More than half a million Rohingya have fled to Bangladesh since attacks by militants belonging to the Muslim minority on Myanmar police posts sparked brutal reprisals by security forces.
The refugees accuse Myanmar's army -- flanked by mobs of ethnic Rakhine -- of slaughtering them and burning their villages in a campaign which the United Nations says amounts to "ethnic cleansing".
Myanmar's military have blamed the unrest on the Rohingya.
Up to 15,000 people joined the demonstrations in Bangladesh's second largest city, police said, organised by hardline Islamist group Hefazat-e-Islam to protest against the killings of the Rohingya.
"We have also asked the government to train and arm the Rohingya so that they can liberate their homeland," he said.

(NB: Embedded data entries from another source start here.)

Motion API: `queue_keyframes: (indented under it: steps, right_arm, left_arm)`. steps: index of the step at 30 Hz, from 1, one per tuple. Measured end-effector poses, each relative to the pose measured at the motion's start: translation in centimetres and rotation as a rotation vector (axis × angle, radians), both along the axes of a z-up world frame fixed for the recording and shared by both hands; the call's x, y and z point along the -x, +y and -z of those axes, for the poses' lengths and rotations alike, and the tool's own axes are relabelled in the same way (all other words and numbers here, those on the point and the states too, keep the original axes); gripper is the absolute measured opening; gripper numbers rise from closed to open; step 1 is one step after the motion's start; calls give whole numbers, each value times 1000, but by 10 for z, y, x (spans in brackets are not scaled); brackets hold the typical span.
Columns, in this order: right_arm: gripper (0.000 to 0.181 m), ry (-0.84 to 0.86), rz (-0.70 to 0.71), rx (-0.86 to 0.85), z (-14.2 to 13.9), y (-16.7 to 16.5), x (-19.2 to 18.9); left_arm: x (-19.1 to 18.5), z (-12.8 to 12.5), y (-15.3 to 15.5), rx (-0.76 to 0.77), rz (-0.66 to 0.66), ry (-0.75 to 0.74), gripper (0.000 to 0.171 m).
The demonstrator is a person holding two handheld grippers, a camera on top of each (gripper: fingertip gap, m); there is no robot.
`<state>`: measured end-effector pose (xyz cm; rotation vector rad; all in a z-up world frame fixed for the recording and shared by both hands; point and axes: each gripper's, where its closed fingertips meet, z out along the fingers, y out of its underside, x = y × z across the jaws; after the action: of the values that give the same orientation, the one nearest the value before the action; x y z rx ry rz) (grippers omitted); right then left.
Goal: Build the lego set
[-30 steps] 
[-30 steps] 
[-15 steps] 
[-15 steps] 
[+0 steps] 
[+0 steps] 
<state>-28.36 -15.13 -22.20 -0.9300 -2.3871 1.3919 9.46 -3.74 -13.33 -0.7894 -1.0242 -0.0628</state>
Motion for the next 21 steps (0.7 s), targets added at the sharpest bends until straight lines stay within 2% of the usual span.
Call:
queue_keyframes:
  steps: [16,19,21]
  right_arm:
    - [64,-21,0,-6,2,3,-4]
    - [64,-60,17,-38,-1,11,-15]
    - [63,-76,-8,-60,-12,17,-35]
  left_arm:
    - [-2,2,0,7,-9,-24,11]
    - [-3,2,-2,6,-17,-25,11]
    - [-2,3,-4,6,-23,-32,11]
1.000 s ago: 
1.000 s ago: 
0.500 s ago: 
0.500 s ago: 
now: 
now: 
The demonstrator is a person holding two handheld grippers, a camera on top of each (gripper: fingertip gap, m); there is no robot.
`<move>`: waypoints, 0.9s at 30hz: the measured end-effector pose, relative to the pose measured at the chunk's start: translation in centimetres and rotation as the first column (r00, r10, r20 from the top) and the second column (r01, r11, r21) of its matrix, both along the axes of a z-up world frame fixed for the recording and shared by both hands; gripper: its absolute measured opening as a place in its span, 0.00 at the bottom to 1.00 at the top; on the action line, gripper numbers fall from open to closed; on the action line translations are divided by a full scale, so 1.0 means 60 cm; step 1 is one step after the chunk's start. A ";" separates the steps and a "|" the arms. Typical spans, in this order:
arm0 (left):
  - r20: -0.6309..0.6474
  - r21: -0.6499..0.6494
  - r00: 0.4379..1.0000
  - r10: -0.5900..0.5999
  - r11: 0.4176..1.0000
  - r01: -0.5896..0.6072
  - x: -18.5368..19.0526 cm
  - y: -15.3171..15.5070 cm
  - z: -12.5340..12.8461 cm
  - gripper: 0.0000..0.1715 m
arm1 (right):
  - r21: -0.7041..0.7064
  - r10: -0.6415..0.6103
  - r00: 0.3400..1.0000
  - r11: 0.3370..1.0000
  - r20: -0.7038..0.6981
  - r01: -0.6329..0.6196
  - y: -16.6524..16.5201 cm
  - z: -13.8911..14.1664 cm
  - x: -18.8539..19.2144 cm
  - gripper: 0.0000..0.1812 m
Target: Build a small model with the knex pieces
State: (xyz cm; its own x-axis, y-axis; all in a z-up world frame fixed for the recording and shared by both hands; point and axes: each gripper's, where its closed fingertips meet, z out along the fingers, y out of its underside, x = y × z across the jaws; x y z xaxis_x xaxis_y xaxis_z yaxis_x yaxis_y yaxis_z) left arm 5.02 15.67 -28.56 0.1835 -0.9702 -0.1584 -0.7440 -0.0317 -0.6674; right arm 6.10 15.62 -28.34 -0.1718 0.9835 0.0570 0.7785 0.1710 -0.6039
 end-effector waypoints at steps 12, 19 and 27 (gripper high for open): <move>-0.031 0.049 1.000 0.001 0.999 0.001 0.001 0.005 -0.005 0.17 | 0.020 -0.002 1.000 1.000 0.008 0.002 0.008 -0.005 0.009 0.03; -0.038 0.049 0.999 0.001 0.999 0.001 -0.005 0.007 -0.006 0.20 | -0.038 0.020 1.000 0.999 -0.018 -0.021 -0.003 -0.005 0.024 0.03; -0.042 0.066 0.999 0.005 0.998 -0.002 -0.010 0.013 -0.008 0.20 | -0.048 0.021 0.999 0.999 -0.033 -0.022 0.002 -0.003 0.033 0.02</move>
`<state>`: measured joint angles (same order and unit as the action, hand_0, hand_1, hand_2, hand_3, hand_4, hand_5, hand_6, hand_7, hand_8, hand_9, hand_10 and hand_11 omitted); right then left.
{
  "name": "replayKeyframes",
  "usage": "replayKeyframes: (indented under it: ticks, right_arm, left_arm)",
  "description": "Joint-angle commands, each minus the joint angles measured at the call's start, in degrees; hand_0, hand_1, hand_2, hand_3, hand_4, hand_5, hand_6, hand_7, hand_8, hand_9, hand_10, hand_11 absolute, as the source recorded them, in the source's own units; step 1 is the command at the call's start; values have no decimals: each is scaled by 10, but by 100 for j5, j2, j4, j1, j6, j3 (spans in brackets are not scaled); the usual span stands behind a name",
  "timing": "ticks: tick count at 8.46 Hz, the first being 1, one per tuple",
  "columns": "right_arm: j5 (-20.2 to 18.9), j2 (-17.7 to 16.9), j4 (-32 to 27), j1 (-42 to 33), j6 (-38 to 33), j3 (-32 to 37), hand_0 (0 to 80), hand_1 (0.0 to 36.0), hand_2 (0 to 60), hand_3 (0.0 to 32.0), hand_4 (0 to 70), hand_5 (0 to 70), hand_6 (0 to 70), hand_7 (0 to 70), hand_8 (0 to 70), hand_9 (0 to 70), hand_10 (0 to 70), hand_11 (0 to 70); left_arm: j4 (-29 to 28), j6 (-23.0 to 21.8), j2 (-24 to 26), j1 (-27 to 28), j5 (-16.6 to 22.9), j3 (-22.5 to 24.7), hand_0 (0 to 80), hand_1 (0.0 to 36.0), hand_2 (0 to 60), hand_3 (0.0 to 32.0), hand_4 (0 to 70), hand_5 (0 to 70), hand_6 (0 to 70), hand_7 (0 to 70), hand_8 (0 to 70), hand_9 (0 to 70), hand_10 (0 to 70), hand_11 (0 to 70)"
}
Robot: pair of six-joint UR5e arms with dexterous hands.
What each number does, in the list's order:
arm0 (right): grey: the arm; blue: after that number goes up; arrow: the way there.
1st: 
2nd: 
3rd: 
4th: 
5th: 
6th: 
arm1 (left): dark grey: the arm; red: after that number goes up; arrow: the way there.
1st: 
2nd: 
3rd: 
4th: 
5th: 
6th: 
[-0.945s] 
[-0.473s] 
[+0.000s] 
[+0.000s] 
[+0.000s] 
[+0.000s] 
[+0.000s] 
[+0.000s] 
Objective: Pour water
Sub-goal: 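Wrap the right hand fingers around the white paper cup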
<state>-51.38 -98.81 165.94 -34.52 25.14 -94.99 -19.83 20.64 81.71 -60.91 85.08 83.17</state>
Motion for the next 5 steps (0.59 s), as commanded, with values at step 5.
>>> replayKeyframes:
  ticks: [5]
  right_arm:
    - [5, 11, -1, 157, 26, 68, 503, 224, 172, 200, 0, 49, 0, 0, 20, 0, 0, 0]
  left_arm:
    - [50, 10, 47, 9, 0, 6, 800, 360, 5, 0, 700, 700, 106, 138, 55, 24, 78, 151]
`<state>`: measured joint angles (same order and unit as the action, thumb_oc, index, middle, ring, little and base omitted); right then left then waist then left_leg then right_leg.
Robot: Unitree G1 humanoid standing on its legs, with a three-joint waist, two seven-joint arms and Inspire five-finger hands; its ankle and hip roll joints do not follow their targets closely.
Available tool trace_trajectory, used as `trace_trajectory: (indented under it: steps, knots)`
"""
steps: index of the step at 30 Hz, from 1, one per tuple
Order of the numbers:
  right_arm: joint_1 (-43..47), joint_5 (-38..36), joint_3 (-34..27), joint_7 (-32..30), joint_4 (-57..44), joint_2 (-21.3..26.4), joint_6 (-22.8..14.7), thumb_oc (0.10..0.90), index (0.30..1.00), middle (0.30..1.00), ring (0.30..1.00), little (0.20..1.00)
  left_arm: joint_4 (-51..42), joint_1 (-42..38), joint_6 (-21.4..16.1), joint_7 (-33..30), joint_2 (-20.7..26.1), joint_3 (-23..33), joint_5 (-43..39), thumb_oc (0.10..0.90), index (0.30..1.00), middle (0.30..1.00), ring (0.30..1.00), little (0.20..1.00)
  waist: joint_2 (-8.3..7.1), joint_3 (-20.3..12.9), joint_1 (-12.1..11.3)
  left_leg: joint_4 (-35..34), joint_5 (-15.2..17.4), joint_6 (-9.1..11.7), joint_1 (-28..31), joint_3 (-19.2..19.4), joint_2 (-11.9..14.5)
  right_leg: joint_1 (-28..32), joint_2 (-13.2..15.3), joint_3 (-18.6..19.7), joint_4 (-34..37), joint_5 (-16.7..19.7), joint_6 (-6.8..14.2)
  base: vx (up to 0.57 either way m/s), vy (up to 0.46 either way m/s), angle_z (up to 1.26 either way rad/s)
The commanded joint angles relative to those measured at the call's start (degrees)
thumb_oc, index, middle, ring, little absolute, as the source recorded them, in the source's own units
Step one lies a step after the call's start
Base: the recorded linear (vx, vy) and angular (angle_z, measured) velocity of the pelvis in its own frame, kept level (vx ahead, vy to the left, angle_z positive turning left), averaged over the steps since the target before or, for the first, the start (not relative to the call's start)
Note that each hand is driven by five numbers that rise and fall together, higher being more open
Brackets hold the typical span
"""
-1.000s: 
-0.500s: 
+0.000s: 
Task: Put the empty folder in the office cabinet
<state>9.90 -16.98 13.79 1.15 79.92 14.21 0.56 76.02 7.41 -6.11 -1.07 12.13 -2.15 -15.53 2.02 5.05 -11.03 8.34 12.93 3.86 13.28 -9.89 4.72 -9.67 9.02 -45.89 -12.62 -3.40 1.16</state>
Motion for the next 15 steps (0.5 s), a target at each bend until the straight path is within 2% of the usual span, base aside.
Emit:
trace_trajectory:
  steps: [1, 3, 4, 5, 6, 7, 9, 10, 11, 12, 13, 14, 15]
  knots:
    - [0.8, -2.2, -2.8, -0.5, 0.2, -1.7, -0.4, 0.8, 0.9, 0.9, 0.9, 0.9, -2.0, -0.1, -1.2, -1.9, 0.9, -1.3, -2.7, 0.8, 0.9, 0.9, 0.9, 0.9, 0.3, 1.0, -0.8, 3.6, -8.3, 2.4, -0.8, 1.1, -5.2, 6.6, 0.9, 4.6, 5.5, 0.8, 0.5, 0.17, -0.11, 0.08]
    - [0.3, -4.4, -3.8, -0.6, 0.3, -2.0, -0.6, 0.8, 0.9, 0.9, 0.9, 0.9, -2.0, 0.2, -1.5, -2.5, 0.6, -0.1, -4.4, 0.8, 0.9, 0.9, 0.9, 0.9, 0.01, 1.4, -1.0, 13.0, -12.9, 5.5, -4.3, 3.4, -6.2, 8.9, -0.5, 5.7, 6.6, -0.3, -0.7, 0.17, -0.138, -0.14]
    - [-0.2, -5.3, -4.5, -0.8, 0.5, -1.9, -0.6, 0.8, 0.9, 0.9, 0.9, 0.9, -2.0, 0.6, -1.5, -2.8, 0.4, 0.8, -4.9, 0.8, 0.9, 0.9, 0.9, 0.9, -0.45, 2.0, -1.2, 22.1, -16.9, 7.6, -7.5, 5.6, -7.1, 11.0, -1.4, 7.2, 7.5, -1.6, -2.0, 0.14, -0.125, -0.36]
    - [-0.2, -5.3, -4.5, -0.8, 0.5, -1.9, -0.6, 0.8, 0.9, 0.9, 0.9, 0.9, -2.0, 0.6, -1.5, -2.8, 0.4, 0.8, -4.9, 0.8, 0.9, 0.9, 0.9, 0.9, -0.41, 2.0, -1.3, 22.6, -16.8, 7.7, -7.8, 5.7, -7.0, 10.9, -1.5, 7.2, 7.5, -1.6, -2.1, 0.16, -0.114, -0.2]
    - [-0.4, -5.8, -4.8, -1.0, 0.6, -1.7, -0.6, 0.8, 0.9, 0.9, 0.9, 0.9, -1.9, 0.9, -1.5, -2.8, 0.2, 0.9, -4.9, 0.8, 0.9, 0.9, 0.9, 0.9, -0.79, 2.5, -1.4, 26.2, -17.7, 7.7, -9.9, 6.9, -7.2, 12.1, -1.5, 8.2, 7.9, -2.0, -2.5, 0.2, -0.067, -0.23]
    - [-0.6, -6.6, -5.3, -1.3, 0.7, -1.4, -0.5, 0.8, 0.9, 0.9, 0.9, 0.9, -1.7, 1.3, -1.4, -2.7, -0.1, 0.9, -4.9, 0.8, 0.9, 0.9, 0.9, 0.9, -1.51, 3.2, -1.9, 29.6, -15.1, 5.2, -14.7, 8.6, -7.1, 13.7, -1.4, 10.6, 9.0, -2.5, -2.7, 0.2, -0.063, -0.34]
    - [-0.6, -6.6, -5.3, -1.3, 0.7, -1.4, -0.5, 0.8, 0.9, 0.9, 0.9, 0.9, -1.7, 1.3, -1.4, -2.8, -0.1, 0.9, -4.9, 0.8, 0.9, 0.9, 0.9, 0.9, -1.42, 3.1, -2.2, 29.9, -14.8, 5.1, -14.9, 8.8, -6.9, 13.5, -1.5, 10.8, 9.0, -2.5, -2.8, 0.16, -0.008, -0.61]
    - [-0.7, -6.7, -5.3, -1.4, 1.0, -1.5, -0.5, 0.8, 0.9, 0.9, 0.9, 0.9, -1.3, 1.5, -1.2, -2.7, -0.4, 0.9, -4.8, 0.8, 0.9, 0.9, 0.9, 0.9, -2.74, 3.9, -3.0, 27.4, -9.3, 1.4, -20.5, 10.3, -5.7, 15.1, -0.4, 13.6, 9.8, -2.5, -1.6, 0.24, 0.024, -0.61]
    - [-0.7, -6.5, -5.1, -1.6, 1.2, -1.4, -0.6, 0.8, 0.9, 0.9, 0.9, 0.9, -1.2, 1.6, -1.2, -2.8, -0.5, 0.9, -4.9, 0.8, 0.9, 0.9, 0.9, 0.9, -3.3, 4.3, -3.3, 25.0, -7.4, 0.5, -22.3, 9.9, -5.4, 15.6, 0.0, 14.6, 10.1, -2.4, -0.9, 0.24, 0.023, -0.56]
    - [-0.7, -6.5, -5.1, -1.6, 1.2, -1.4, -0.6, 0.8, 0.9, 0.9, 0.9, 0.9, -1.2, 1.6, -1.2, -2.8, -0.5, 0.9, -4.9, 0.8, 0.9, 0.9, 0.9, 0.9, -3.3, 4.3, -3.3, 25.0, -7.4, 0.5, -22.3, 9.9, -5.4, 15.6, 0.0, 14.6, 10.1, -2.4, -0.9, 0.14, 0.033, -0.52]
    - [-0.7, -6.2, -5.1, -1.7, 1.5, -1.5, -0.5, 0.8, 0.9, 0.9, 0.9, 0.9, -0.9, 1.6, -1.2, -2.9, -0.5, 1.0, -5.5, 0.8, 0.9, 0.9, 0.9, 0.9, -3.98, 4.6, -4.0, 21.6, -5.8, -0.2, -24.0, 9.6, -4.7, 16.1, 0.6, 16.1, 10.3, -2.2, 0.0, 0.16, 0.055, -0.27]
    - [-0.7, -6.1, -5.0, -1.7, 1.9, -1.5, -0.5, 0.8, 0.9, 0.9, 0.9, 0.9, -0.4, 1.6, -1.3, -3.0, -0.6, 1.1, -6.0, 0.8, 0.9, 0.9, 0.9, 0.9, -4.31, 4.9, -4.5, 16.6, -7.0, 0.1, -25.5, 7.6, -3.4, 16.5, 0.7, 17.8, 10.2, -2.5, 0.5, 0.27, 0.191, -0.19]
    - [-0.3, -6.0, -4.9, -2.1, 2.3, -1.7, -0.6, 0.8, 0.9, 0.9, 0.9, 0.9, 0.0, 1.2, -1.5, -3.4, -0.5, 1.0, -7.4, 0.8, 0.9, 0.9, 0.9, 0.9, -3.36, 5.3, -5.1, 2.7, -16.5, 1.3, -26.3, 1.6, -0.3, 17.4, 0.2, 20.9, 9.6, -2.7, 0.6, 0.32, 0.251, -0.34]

Communities in Chittagong share close cultural, religious and linguistic ties with the Rohingya, and images on social media purportedly showing abuses against the Muslim minority in mainly Buddhist Myanmar have aroused strong sympathy in Bangladesh.
Islamist parties, including Hefazat, have staged several demonstrations over the issue in recent weeks and some firebrand leaders have called on the government to go to war with Myanmar to liberate Rakhine for the persecuted Rohingya.
The plight of the Rohingya, a Muslim minority who are reviled and denied citizenship in Myanmar, has roused anger across the Islamic world, with protests held in Pakistan, Malaysia and Indonesia.
The influx has also put Bangladesh under immense strain, with the South Asian country already hosting at least 300,000 Rohingya refugees in squalid camps along its border with Myanmar before the latest surge in arrivals.